By: Alexis Stallard, Editor-In-Chief
It’s been nearly a week since the release of Taylor Swift’s highly anticipated “Midnights” album. Swifties had our prayers answered, and we’ve been gifted with 20 new songs.
This is Swift’s first album with new music since 2020, so it was met with some high expectations. However, there have been some differing opinions about the new album, and it’s really ruining my lavender haze. I’m here to explain why they’re wrong.
The loudest criticism I’ve heard is that the sound or genre of this album is not to many people’s tastes. Apple Music lists it as soft rock, but I don’t think it’s that cut and dried. It’s a new sound for Swift and it’s a bold one, that’s for sure.
Too many fans who only started following Swift after her two hit albums in 2020 may have mismanaged their expectations. Those two albums, “folklore” and “evermore,” both fell into the indie/soul/R&B genre, and the priority was on the lyrics and not so much the music behind them. Swift prioritized both in “Midnights.” She is notorious for picking a new sound or genre for each of her albums, so it’s not her fault that some people didn’t realize this would not be a similar-sounding album.
Now that we’ve covered that, let me tell you why this album is another example of her genius.

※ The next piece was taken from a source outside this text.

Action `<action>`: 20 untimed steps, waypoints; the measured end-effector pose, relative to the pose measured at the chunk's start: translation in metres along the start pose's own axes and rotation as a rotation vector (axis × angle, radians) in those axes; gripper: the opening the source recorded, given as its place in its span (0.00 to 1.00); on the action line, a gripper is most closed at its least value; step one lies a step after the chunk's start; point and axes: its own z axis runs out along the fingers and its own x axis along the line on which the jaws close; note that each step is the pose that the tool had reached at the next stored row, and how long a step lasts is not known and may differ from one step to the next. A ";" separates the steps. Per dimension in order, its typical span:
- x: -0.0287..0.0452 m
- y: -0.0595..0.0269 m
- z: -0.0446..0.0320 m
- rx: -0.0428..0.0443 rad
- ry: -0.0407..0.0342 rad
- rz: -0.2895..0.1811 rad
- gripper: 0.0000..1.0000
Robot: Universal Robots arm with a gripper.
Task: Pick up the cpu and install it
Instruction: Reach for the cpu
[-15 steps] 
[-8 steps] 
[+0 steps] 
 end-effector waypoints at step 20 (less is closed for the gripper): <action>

First, the concept is that each song is about a night from different points in Swift’s life where she was kept awake by things happening. In an Instagram post, Swift said that “self-loathing, fantasizing about revenge, wondering what might’ve been, and falling in love” were the things that kept her up and inspired the album.
It’s a unique and beautiful concept that reflects how much Swift has grown over the years. She writes about things that any listener can relate to, and if they can’t, they love Swift so much that they still empathize with her stories.
Second, the sound of this album is not only entirely new to her but also to the music industry. It’s soft rock, alternative, smooth pop and everything in between. Swift produces and writes all of her music herself, so I love her stuff even more knowing that she makes all the choices for her albums. The sound for this album really took me by surprise, but I couldn’t imagine a more perfect vibe. It lends itself to her storytelling and takes the listener into each story.
Lastly, the lyrics on this album have been overlooked by many, as is often the case with Swift’s music. She is a lyrical genius who can write the most gut-wrenching bridges on one song and then go on to write the most upbeat lyrics on the next track.
For example, “You’re on Your Own, Kid” is one of the songs that hit me the hardest when I listened to it. The song is about thinking that being on your own when you’re young is so disheartening and scary. Then, the story flips and points out that when you’re older and have accomplished so much, it’s empowering to know that you did it all on your own. It’s an emotional rollercoaster, that’s for sure.
Her lyrical composition is far above any other artist’s. As has been pointed out over the years, she does not rely on pop culture references to make her music blow up. It’s why her music, no matter how old, is still streamed by millions. No other artist could have successfully re-recorded old albums and gone on to break records and win awards with them afterward.
Another important note is that Swift has created an incredible relationship with her fanbase that ensures her success and her continued popularity. She hides clues that aim to keep them involved in her work, and she rewards them for playing the game. Her talent gets her on people’s radars, but the community she has created is what makes them stay. Take notes business majors: This is marketing 101.
So if you are a part of the camp who loves Swift’s music but can’t seem to enjoy this album, try focusing on the lyrics before counting her out. And if you’re like me and you can’t stop listening to the whole thing on repeat, I commend your amazing taste.